Malheureusement, le principe du film s'avère vite répétitif. Il s'agit, à chaque fois, de placer Angelo dans un environnement où ses gestes vont vite se révéler incongrus. Le contremaître, par exemple, l'invite chez lui et sa femme lui apprend à danser et à embrasser. Gestes qu'Angelo cherchera à reproduire immédiatement...sur le mari !
Peu à peu, notre « héros » va acquérir une forme d'intelligence et de conscience. Il va être capable d'ingurgiter à une vitesse inhumaine toutes les connaissances humaines, se montrant perplexe devant la littérature d'Alain Robbe-Grillet, mettant de côté un livre de Beauvoir sur Bardot et trouvant « trop long » Autant en emporte le vent.
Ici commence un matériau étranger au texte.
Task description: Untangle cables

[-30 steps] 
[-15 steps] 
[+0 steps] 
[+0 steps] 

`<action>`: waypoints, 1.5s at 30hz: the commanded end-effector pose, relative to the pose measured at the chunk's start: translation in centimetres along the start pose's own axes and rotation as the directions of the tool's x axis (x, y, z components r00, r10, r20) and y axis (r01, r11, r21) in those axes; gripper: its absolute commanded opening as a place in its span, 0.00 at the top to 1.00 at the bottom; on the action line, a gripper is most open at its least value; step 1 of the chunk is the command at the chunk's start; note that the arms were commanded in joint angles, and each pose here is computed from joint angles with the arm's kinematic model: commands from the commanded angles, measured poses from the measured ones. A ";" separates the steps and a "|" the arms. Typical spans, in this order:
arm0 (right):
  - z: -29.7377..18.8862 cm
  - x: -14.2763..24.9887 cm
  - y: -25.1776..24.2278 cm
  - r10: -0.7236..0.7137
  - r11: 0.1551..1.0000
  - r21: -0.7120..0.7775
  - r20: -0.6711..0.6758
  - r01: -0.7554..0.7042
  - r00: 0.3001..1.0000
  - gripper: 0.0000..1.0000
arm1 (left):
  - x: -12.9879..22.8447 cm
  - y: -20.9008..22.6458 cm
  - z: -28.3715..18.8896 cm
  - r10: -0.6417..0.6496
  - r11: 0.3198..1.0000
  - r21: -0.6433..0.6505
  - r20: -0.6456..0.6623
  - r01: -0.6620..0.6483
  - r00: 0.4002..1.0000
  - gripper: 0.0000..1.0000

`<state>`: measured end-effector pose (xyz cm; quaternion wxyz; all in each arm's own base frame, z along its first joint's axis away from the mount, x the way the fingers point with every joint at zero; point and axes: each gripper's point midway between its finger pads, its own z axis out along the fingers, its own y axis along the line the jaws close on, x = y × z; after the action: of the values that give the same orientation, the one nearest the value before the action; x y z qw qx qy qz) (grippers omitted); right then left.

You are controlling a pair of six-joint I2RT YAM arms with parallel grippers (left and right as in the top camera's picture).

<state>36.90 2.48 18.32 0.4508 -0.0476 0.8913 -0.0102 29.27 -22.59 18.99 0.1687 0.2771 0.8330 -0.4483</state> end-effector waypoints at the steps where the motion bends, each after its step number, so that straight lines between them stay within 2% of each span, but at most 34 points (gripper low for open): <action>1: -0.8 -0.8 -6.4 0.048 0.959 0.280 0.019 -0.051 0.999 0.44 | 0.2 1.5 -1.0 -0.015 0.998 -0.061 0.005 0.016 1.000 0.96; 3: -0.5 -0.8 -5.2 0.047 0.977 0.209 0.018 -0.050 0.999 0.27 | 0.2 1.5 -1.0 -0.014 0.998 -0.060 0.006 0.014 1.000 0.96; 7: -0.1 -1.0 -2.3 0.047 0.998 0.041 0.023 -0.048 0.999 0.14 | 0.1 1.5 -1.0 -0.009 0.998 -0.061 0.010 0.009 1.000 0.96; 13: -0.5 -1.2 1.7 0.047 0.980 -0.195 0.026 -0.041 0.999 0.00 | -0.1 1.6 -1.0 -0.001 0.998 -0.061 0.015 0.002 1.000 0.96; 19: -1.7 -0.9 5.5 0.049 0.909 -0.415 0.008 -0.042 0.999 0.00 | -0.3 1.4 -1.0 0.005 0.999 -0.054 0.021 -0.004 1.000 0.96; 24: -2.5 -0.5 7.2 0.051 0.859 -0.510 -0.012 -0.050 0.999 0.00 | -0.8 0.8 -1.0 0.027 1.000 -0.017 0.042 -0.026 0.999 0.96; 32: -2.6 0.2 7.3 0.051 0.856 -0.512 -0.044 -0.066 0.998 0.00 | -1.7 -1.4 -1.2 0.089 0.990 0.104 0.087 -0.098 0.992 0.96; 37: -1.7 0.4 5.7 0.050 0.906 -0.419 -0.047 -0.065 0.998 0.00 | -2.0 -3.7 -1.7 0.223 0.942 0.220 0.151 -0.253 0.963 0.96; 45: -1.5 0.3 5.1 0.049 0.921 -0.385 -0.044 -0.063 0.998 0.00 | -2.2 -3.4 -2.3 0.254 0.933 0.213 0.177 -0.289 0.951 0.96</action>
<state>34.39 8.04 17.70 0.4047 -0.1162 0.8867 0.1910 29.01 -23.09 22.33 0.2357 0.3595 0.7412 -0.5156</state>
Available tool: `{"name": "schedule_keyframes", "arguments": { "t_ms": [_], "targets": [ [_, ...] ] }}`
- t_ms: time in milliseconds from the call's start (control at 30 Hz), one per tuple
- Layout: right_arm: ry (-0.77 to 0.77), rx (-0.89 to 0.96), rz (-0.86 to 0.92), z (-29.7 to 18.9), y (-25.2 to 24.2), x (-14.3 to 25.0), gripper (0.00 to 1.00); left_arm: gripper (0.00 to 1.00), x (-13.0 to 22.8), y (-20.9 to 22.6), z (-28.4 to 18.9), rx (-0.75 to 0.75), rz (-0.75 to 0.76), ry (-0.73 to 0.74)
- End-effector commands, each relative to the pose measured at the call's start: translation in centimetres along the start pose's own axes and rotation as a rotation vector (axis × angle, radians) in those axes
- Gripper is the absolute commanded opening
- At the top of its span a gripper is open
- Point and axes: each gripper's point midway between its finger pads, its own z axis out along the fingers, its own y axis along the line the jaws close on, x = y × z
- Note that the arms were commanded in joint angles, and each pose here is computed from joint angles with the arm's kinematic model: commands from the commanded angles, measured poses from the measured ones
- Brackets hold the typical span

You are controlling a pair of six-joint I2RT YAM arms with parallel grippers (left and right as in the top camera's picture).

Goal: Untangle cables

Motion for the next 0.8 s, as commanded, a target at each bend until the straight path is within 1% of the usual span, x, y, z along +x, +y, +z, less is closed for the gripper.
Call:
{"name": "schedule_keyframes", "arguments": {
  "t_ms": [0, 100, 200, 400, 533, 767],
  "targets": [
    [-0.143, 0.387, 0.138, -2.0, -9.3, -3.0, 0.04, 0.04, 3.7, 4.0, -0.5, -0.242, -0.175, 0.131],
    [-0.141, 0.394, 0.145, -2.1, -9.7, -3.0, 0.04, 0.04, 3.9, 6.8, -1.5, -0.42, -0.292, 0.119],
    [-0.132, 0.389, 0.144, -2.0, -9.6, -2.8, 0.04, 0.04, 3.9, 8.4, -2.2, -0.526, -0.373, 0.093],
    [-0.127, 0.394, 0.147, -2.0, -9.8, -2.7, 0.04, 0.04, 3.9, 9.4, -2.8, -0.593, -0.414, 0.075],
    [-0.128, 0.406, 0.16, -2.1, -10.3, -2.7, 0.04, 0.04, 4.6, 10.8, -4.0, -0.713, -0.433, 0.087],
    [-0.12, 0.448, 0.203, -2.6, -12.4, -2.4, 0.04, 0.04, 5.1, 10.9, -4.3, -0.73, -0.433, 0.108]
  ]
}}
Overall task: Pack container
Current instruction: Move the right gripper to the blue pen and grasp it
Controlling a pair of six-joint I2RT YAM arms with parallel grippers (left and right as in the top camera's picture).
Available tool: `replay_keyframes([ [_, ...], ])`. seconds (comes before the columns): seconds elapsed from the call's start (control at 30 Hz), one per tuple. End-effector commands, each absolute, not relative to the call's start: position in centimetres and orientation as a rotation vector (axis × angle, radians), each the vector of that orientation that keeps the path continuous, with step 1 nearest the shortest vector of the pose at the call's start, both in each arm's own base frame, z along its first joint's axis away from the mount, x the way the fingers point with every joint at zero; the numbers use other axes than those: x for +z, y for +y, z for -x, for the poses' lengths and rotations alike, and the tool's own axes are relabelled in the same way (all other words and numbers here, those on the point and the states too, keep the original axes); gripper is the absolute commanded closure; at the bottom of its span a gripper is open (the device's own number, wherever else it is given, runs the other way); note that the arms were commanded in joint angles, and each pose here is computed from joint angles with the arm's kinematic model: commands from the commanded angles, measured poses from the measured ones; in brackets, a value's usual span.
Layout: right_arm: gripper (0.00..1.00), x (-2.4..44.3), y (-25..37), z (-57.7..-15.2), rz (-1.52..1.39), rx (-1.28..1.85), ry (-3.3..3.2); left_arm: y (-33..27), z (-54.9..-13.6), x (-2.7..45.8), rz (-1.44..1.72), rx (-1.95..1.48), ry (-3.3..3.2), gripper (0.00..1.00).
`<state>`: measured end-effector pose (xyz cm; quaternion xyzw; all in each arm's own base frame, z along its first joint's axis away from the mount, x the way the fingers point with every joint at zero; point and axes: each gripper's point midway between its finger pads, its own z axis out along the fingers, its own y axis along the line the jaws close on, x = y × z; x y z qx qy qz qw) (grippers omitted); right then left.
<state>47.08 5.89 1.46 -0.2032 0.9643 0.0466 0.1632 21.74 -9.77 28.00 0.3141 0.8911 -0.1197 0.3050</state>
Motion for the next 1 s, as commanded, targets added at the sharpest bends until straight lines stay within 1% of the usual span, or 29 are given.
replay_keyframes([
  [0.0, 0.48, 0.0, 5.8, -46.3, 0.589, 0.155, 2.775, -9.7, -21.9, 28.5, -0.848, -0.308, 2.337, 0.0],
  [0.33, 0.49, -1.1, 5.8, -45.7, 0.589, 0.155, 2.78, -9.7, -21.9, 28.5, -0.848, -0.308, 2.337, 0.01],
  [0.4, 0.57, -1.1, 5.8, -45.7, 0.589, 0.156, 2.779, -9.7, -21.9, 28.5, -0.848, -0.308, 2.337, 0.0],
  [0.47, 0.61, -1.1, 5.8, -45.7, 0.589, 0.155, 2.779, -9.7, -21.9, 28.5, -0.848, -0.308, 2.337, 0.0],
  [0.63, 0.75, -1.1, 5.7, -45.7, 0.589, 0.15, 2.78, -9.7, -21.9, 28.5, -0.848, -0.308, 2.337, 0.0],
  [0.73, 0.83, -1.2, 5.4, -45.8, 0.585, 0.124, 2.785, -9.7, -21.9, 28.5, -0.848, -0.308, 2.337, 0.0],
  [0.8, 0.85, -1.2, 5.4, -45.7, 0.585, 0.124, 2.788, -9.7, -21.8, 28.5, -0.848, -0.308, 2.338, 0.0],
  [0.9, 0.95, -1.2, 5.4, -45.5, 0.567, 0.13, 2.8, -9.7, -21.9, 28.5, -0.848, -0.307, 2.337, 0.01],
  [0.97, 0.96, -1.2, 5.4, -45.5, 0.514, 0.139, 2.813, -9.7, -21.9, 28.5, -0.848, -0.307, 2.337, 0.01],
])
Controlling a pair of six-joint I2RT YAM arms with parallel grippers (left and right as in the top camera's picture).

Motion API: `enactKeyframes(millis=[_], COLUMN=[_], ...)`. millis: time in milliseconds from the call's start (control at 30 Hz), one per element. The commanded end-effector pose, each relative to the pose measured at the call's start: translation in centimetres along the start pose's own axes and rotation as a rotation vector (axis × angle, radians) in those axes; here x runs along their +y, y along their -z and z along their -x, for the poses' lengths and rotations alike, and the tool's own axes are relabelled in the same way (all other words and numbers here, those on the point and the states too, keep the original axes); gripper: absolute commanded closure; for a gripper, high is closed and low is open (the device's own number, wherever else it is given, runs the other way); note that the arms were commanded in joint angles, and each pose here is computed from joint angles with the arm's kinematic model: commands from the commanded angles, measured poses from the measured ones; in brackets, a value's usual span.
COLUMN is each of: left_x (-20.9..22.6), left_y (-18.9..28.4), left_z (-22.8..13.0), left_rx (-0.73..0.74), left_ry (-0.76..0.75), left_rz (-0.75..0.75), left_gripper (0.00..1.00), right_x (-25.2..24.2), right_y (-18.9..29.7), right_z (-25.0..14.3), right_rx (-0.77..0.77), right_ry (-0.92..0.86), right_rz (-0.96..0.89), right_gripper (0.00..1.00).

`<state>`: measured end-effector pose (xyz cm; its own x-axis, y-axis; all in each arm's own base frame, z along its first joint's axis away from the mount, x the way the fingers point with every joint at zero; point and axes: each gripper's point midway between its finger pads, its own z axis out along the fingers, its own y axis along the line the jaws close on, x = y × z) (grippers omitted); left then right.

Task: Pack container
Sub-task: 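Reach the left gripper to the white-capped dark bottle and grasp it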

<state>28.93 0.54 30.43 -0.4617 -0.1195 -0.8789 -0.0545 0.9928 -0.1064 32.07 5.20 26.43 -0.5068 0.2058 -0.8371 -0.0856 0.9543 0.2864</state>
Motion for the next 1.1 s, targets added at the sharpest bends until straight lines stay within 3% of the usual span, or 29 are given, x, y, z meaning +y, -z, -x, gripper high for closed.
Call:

Avouons-le : tout cela est un peu poussif et les grimaces de Salvatori (grand acteur qui fut l'un des frères de Rocco dans le film de Visconti et qui tourna sous la direction de Risi, De Sica, Comencini, Rossellini, Ferreri, Rosi, Bertolucci...) sont un peu lassantes. Pour l'extra-terrestre qui est dans son corps, un seul espoir : que l'individu soit tué afin qu'il puisse regagner sa planète. Mais le suicide lui est interdit. Il cherche donc à se faire tuer en épluchant les faits divers dans le journal : traiter un homme de cocu ou manquer de respect à sa sœur, trahir ses collègues grévistes... Optant pour une solution d'un goût douteux, il choisit de violer son amie (Rosemarie Baxter, vue chez Leone, Bertolucci, Risi ou De Broca) en espérant qu'elle le tue en guise de représailles !
Au-delà de ces péripéties assez fatigantes, le plus intéressant demeure le sous-texte politique de l’œuvre. Toutes proportions gardées, Omicron annonce le They Live de Carpenter avec des extra-terrestres qui prennent le visage des grands patrons désireux d'asservir l'humanité laborieuse. Sans conscience et capable de dénoncer ses camarades, Omicron/Angelo représente une sorte d'ouvrier idéal. Et c'est ce travailleur anesthésié et exploité par le patronat que Gregoretti entend secouer avec sa fable.
On l'aurait néanmoins aimé moins lourdingue et plus mordante.
1C'est dans le cadre de ce film que Pasolini réalisa La Ricotta avec Orson Welles qui lui valut un procès.